Minute de silence en hommage à Camille Lepage, la journaliste tuée en Centrafrique

Une minute de silence a été observée ce mardi matin sur le parvis de l’Hôtel de ville, à Paris, en hommage à Camille Lepage, 26 ans, retrouvée morte en Centrafrique alors qu’elle effectuait un reportage la semaine dernière.

Une soixantaine de personnes ont tenu à rendre hommage ce mardi matin à Camille Lepage tuée la semaine dernière lors d’un reportage en Centrafrique. Une minute de silence a été observée en mémoire de la journaliste française, 26 ans, sur le parvis de l’Hôtel de ville, à Paris, au moment où ses obsèques se déroulaient dans la cathédrale d’Angers.

Plusieurs journalistes et photographes ont fait le déplacement, vers 10 heures, afin de saluer la mémoire de la jeune femme devant une petite estrade sur laquelle se trouvait sa photo. C’est Lorenzo Virgili, de l’agence Hans Lucas qui diffusait les photos de Camille Lepage, qui était à l’origine de ce rassemblement. Il a fait signer un livre d’or aux participants à la minute de silence qui sera envoyé aux parents de la journaliste.

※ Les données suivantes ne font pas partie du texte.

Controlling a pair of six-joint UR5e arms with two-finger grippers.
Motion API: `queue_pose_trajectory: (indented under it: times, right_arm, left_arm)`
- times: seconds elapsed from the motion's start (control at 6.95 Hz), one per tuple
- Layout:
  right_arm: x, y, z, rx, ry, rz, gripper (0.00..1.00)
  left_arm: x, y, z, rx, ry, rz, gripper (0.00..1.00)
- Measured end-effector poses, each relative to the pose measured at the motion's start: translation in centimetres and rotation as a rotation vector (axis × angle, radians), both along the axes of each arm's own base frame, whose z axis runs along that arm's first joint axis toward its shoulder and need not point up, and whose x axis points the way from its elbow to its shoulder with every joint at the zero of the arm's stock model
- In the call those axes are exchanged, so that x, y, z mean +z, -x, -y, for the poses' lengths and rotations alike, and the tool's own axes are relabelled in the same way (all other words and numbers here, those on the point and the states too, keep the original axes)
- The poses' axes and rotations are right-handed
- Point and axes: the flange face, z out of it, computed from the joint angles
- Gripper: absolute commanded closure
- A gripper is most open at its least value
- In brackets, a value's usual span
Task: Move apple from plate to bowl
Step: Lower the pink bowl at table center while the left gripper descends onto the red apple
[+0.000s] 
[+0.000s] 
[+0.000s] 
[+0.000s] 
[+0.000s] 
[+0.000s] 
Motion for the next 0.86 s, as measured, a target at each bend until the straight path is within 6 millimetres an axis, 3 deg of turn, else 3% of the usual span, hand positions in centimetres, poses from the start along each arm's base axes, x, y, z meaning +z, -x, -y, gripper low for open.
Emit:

« Un hommage dérisoire mais essentiel »

C’est un « hommage qui peut sembler dérisoire, mais qui est essentiel : c’est rendre justice à ce qu’a été sa vie, sa vocation de photoreporter », a expliqué à l’AFP Christophe Deloire, secrétaire général de Reporters sans frontières (RSF), qui participait à cette cérémonie.

« Etre là aujourd’hui, c’est se rappeler qu’elle était ce que nous devons tous être », a pour sa part déclaré Edith Bouvier, grand reporter au Figaro grièvement blessée en Syrie en 2012 et rapatriée en France. Elle a aussi loué le « courage et la volonté » de Camille Lepage. Des photographes anonymes ont également pris part à la cérémonie à l’instar de Nicolas qui a eu connaissance de l’évènement via Facebook. « J’admire ce qu’ils font. […] Les gens sont vraiment contents d’avoir des images mais ils ne veulent pas payer pour. C’est triste de finir comme ça », a-t-il dit.

Pour rappel, Camille Lepage, photographe indépendante, a été tuée dans une embuscade dans la région de Bouar (ouest), près du Cameroun et du Tchad. Cette zone est l’une des plus touchées par les affrontements entre groupes armés en Centrafrique. Le décès de la jeune femme avait été annoncé le 13 mai par l’Elysée. Il porte à 18 le nombre de journalistes tués depuis le début de l’année, selon Reporters sans Frontières.